◆ THE TASK
Copy out the material in full. Leave every line as it is.

◆ SOURCE DATA
◇ ◇ ◇ ◇

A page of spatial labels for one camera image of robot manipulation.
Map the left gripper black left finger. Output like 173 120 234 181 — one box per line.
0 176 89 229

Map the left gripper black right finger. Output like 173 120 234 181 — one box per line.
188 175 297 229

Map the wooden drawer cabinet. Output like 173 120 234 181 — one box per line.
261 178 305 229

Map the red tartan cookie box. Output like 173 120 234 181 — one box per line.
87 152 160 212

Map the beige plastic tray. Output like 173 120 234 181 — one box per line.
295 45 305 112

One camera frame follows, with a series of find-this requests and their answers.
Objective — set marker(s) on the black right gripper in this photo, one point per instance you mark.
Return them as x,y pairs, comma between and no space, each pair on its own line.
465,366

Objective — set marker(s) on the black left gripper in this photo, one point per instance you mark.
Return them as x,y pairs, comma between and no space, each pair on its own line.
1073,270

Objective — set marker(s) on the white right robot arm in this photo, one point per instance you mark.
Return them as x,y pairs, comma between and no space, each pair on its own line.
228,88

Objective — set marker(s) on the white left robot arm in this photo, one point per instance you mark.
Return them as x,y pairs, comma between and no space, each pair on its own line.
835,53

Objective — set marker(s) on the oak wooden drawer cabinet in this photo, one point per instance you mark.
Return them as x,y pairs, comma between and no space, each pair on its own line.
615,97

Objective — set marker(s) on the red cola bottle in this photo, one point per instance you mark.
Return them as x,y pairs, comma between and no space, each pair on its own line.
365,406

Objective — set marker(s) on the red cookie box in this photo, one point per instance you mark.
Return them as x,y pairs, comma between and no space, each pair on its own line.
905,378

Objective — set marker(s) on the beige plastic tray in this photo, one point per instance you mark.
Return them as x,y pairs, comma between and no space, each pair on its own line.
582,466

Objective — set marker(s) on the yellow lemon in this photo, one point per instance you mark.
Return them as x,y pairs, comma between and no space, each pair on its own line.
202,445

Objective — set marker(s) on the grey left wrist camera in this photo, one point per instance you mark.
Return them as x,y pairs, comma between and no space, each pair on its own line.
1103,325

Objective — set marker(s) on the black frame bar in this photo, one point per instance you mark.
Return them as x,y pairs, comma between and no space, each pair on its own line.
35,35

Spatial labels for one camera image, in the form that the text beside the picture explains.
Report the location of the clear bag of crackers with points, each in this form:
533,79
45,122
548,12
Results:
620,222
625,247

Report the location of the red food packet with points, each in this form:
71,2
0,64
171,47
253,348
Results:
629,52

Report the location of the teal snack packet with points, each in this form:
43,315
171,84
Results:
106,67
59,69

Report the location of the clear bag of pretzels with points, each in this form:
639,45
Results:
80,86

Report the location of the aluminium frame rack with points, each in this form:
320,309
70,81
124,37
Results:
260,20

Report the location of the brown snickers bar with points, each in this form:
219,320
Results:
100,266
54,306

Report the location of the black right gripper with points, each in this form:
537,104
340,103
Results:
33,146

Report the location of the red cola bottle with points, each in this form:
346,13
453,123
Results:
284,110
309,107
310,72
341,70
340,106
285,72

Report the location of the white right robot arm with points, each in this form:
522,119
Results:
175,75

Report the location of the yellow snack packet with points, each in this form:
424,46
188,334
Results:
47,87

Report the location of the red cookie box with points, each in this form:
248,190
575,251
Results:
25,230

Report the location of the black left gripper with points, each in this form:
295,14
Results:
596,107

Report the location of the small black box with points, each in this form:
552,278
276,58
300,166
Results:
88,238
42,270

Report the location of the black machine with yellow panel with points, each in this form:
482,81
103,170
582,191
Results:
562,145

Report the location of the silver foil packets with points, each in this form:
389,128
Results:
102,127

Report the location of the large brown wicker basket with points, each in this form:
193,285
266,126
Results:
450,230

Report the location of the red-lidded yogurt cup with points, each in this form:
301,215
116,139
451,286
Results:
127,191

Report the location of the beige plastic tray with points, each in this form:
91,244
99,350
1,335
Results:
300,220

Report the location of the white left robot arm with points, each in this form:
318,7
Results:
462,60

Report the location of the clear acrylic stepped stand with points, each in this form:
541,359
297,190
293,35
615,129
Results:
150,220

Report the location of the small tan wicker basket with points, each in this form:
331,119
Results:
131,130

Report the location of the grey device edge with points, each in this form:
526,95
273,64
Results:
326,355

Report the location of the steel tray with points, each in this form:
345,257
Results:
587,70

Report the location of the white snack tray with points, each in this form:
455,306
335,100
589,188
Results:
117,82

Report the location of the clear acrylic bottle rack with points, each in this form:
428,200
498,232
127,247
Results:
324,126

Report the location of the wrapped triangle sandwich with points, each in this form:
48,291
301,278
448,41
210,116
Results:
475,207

◇ ◇ ◇ ◇

◆ SOLUTION TO THE PROBLEM
A page of spatial labels for one camera image of robot manipulation.
Map the left gripper black left finger. Output like 173 120 234 181 — one box per line.
0 176 89 229

Map the left gripper black right finger. Output like 173 120 234 181 — one box per line.
188 175 297 229

Map the wooden drawer cabinet. Output like 173 120 234 181 — one box per line.
261 178 305 229

Map the red tartan cookie box. Output like 173 120 234 181 — one box per line.
87 152 160 212

Map the beige plastic tray. Output like 173 120 234 181 — one box per line.
295 45 305 112

One camera frame follows, with a series of find-this requests and their answers.
Objective — set marker(s) on the black right gripper in this photo, one point per instance you mark.
Return them as x,y pairs, comma between and no space, each pair on its own line.
465,366

Objective — set marker(s) on the black left gripper in this photo, one point per instance you mark.
Return them as x,y pairs, comma between and no space, each pair on its own line.
1073,270

Objective — set marker(s) on the white right robot arm in this photo, one point per instance you mark.
Return them as x,y pairs, comma between and no space, each pair on its own line.
228,88

Objective — set marker(s) on the white left robot arm in this photo, one point per instance you mark.
Return them as x,y pairs, comma between and no space, each pair on its own line.
835,53

Objective — set marker(s) on the oak wooden drawer cabinet in this photo, one point per instance you mark.
Return them as x,y pairs, comma between and no space, each pair on its own line.
615,97

Objective — set marker(s) on the red cola bottle in this photo, one point per instance you mark.
Return them as x,y pairs, comma between and no space, each pair on its own line.
365,406

Objective — set marker(s) on the red cookie box in this photo, one point per instance you mark.
Return them as x,y pairs, comma between and no space, each pair on its own line.
905,378

Objective — set marker(s) on the beige plastic tray in this photo, one point per instance you mark.
Return them as x,y pairs, comma between and no space, each pair on its own line.
582,466

Objective — set marker(s) on the yellow lemon in this photo, one point per instance you mark.
Return them as x,y pairs, comma between and no space, each pair on its own line.
202,445

Objective — set marker(s) on the grey left wrist camera in this photo, one point per instance you mark.
Return them as x,y pairs, comma between and no space, each pair on its own line.
1103,325

Objective — set marker(s) on the black frame bar in this photo, one point per instance you mark.
Return them as x,y pairs, comma between and no space, each pair on its own line.
35,35

Spatial labels for one camera image, in the form that the text beside the picture explains.
Report the location of the clear bag of crackers with points, each in this form:
533,79
45,122
548,12
Results:
620,222
625,247

Report the location of the red food packet with points, each in this form:
71,2
0,64
171,47
253,348
Results:
629,52

Report the location of the teal snack packet with points, each in this form:
43,315
171,84
Results:
106,67
59,69

Report the location of the clear bag of pretzels with points, each in this form:
639,45
Results:
80,86

Report the location of the aluminium frame rack with points, each in this form:
320,309
70,81
124,37
Results:
260,20

Report the location of the brown snickers bar with points, each in this form:
219,320
Results:
100,266
54,306

Report the location of the black right gripper with points, each in this form:
537,104
340,103
Results:
33,146

Report the location of the red cola bottle with points, each in this form:
346,13
453,123
Results:
284,110
309,107
310,72
341,70
340,106
285,72

Report the location of the white right robot arm with points, each in this form:
522,119
Results:
175,75

Report the location of the yellow snack packet with points, each in this form:
424,46
188,334
Results:
47,87

Report the location of the red cookie box with points, each in this form:
248,190
575,251
Results:
25,230

Report the location of the black left gripper with points, each in this form:
295,14
Results:
596,107

Report the location of the small black box with points, each in this form:
552,278
276,58
300,166
Results:
88,238
42,270

Report the location of the black machine with yellow panel with points, each in this form:
482,81
103,170
582,191
Results:
562,145

Report the location of the silver foil packets with points, each in this form:
389,128
Results:
102,127

Report the location of the large brown wicker basket with points, each in this form:
193,285
266,126
Results:
450,230

Report the location of the red-lidded yogurt cup with points, each in this form:
301,215
116,139
451,286
Results:
127,191

Report the location of the beige plastic tray with points, each in this form:
91,244
99,350
1,335
Results:
300,220

Report the location of the white left robot arm with points, each in this form:
318,7
Results:
462,60

Report the location of the clear acrylic stepped stand with points, each in this form:
541,359
297,190
293,35
615,129
Results:
150,220

Report the location of the small tan wicker basket with points, each in this form:
331,119
Results:
131,130

Report the location of the grey device edge with points, each in this form:
526,95
273,64
Results:
326,355

Report the location of the steel tray with points, each in this form:
345,257
Results:
587,70

Report the location of the white snack tray with points, each in this form:
455,306
335,100
589,188
Results:
117,82

Report the location of the clear acrylic bottle rack with points, each in this form:
428,200
498,232
127,247
Results:
324,126

Report the location of the wrapped triangle sandwich with points, each in this form:
48,291
301,278
448,41
210,116
Results:
475,207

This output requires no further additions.